◆ **PROBLEM STATEMENT**
From the entries below, please gather each line containing the string "right".

◆ **DATA SECTION**

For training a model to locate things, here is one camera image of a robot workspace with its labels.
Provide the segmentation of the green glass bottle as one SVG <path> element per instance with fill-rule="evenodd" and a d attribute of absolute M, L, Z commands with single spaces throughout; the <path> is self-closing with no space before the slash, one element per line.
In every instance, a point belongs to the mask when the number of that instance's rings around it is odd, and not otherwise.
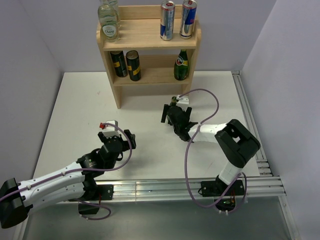
<path fill-rule="evenodd" d="M 177 102 L 178 102 L 179 100 L 177 99 L 177 97 L 176 96 L 173 96 L 172 98 L 171 98 L 171 101 L 170 101 L 170 106 L 172 107 L 172 106 L 176 106 L 177 105 Z"/>
<path fill-rule="evenodd" d="M 181 49 L 174 64 L 174 78 L 183 81 L 187 78 L 189 71 L 188 55 L 186 49 Z"/>

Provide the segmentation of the green glass bottle front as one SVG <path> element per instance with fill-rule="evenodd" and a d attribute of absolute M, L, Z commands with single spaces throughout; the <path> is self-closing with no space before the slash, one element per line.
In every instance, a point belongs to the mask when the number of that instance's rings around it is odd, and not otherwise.
<path fill-rule="evenodd" d="M 188 55 L 186 49 L 181 49 L 174 64 L 174 78 L 183 81 L 187 78 L 189 71 Z"/>

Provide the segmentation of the black yellow can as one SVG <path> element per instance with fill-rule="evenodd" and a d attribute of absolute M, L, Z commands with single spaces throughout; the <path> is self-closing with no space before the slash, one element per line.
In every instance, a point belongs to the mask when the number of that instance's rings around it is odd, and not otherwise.
<path fill-rule="evenodd" d="M 141 68 L 139 54 L 136 50 L 130 50 L 126 53 L 126 63 L 129 73 L 129 78 L 137 82 L 141 79 Z"/>
<path fill-rule="evenodd" d="M 128 75 L 127 65 L 123 51 L 111 51 L 110 56 L 113 62 L 115 73 L 118 77 L 124 78 Z"/>

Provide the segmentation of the silver blue energy drink can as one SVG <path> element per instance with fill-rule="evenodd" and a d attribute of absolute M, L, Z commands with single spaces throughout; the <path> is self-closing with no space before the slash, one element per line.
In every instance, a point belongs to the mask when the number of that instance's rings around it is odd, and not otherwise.
<path fill-rule="evenodd" d="M 183 39 L 192 36 L 197 11 L 197 3 L 194 0 L 184 0 L 182 3 L 181 23 L 179 35 Z"/>

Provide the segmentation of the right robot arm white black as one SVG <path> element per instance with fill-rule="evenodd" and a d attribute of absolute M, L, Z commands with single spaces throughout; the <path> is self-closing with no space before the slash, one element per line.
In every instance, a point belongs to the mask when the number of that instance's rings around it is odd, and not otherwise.
<path fill-rule="evenodd" d="M 232 182 L 248 161 L 260 150 L 258 139 L 237 119 L 222 124 L 191 122 L 192 108 L 165 104 L 161 122 L 173 126 L 174 133 L 184 142 L 217 143 L 227 158 L 227 163 L 217 176 L 216 189 L 222 195 L 229 194 Z"/>

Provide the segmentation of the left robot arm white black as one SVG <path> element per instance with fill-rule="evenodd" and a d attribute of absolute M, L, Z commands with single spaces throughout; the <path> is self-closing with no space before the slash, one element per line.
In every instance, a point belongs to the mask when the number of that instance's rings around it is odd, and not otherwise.
<path fill-rule="evenodd" d="M 64 201 L 89 201 L 96 197 L 95 178 L 116 170 L 123 153 L 137 146 L 136 136 L 128 129 L 99 132 L 100 148 L 80 157 L 70 165 L 47 175 L 18 182 L 6 180 L 0 187 L 0 225 L 8 229 L 22 223 L 29 215 Z"/>

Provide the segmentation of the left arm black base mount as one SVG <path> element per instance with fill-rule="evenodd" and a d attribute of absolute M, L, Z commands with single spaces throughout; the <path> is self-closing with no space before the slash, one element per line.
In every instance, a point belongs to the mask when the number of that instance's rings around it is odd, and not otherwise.
<path fill-rule="evenodd" d="M 102 201 L 111 201 L 113 199 L 114 186 L 112 184 L 102 184 L 97 186 L 97 190 L 91 201 L 98 201 L 100 205 Z M 78 213 L 81 215 L 96 215 L 99 211 L 99 207 L 89 206 L 87 204 L 78 204 Z"/>

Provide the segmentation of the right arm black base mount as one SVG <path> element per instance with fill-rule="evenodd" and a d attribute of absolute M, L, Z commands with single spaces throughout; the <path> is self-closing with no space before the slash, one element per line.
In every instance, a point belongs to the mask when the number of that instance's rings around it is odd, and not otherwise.
<path fill-rule="evenodd" d="M 219 180 L 217 177 L 215 180 L 201 181 L 198 194 L 202 197 L 220 197 L 227 189 L 227 185 Z M 236 196 L 243 196 L 241 203 L 244 203 L 247 195 L 247 181 L 244 183 L 242 180 L 236 180 L 226 192 L 225 196 L 216 205 L 218 211 L 233 211 L 237 208 Z"/>

◆ **RESULT FOR THIS TASK**
Provide the segmentation of the right robot arm white black as one SVG <path> element per instance with fill-rule="evenodd" and a d attribute of absolute M, L, Z commands with single spaces throughout; the <path> is self-closing with no space before the slash, one element per line.
Provide the segmentation of the right arm black base mount as one SVG <path> element per instance with fill-rule="evenodd" and a d attribute of absolute M, L, Z commands with single spaces throughout; the <path> is self-closing with no space before the slash, one element per line.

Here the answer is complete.